Clear History

Set-up and run dbt Package

This step assumes you have data in the ATOMIC.SAMPLE_EVENTS table which will be used to demonstrate how to set-up and run the snowplow-web dbt package to model Snowplow web data.


Step 1: Set-up Variables

The snowplow_web dbt package comes with a list of variables specified with a default value that you may need to overwrite in your own dbt project’s dbt_project.yml file. For details you can have a look at our docs which contains descriptions and default values of each variable, or you can look in the installed package’s project file which can be found at [dbt_project_name]/dbt_packages/snowplow_web/dbt_project.yml.

For the sake of simplicity we have selected the variables that you will most likely need to overwrite, the rest can be changed at a later stage if and when it is needed.

  • snowplow__start_date: The date of the first tracked event.
  • snowplow__enable_iab: Variable that by default is disabled but needed if the IAB enrichment is used.
  • snowplow__enable_ua: Variable that by default is disabled but needed if the UA enrichment is used.
  • snowplow__enable_yauaa: Variable that by default is disabled but needed if the YAUAA enrichment is used.
  • snowplow__events: Variable to overwrite the events table in case it is named differently.

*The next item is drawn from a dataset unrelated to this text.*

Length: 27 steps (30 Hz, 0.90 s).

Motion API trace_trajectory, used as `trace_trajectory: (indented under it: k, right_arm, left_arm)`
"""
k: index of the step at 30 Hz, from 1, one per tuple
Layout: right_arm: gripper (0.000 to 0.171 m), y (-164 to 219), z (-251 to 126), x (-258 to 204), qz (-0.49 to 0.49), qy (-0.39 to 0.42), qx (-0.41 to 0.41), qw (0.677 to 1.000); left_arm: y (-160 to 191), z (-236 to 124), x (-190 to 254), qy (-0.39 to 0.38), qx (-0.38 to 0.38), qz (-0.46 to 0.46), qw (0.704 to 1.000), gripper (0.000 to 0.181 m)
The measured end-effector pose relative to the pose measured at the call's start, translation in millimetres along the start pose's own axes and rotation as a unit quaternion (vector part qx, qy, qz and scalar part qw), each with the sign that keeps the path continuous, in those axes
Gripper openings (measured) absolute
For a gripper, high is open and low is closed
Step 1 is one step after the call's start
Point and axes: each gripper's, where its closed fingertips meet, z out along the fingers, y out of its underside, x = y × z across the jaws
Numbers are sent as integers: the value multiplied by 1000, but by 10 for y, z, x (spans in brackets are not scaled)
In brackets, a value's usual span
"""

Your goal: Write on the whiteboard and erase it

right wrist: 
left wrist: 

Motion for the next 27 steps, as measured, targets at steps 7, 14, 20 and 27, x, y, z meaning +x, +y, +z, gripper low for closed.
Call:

It would have to be modified when using the sample_events table as a base.

Add the following snippet to the dbt_project.yml:

vars:
  snowplow_web:
    snowplow__start_date: '2022-08-19'
    snowplow__enable_iab: true
    snowplow__enable_ua: true
    snowplow__enable_yauaa: true
    snowplow__events: 'atomic.sample_events'

Step 2: Add the selectors.yml to your project

The web package provides a suite of suggested selectors to help run and test the models, these group our (and any custom) models together in a single identifier.

These are defined in the selectors.yml file within the package, however to use these model selections you will need to copy this file into your own dbt project directory.

This is a top-level file and therefore should sit alongside your dbt_project.yml file.


Step 3: Run the model

Execute the following either through your CLI or from within dbt Cloud

dbt seed --select snowplow_web --full-refresh
dbt run --selector snowplow_web

This should take a couple of minutes to run. The first step is only required to be run once, as we have some reference tables that need to be loaded (seeded) into your data warehouse. The second line then runs all our models to process the raw Snowplow events data into derived tables for analytics and visualization.